Sara Boles, a postdoctoral researcher working with Dr. Gross, discovered a way to perform ultrasounds on the abalone without taking them out of their tanks by holding the device up to their sticky feet. This quickly produced clear images of their swollen or flaccid gonads on a laptop appended to the ultrasound probe.

In the new study, Dr. Boles and her colleagues examined over 200 abalone and scored the thickness of their gonads on a scale of 1 to 5 to determine which are likely to spawn. With the ultrasound images, the gonad comes into focus: The stomach appears as a dark, cone-shaped item, and the slightly lighter gonad surrounds it.

For now, these images can provide an easy way to score animals, but Dr. Gross and his colleagues want to verify if gonad thickness also correlates with reproductive success.

Already, Dr.

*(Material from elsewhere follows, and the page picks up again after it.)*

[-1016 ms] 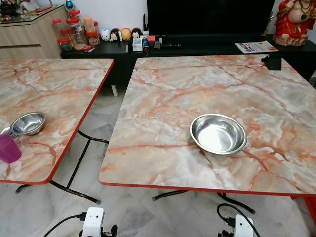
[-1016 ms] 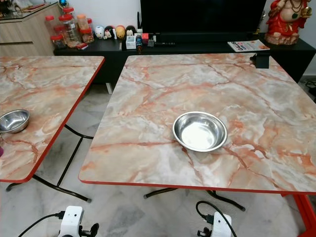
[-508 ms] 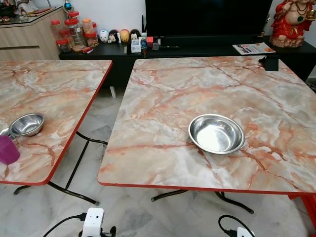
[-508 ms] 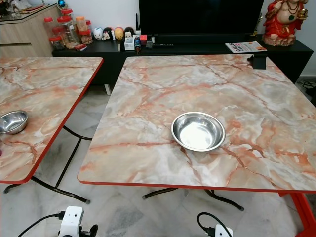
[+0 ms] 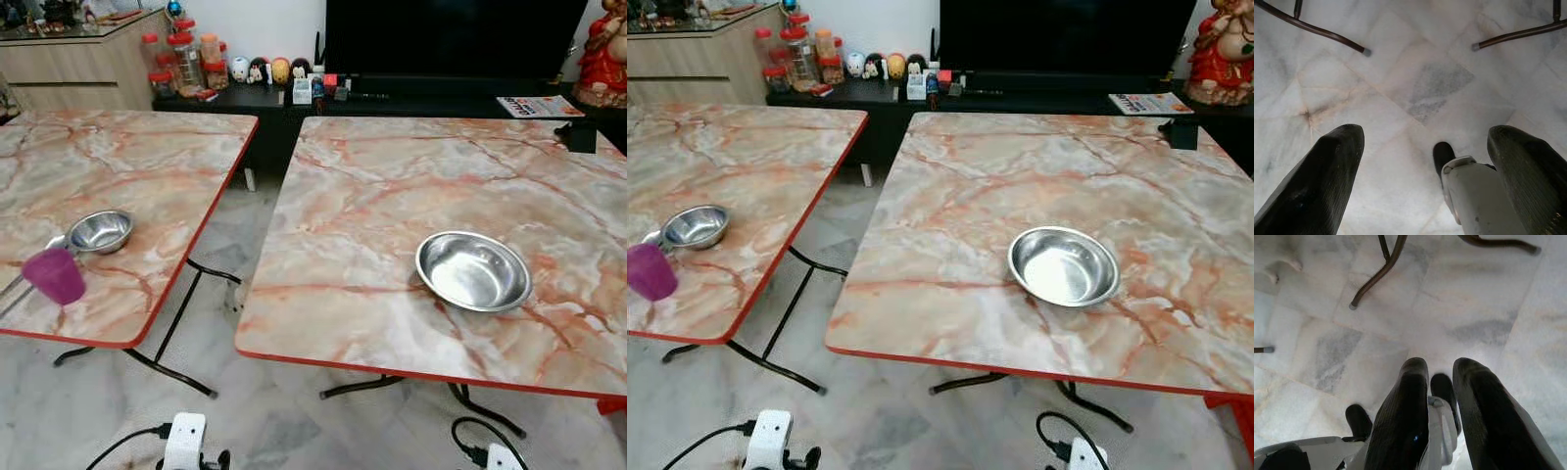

Boles has used the ultrasound to help Dr. Aquilino in her white abalone breeding efforts. Last spring, after Dr. Aquilino had already visually scored the animals, Dr. Boles brought the ultrasound to her lab.

Of the eight white abalone that Dr. Boles rated highest after the ultrasound exam, five spawned; some snails with slightly lower ratings did, too. The method is already helping researchers revise their methods of assessing which abalone are most ready to reproduce.

“It’s another way to help ensure that we have the best of the best,” Dr. Boles said.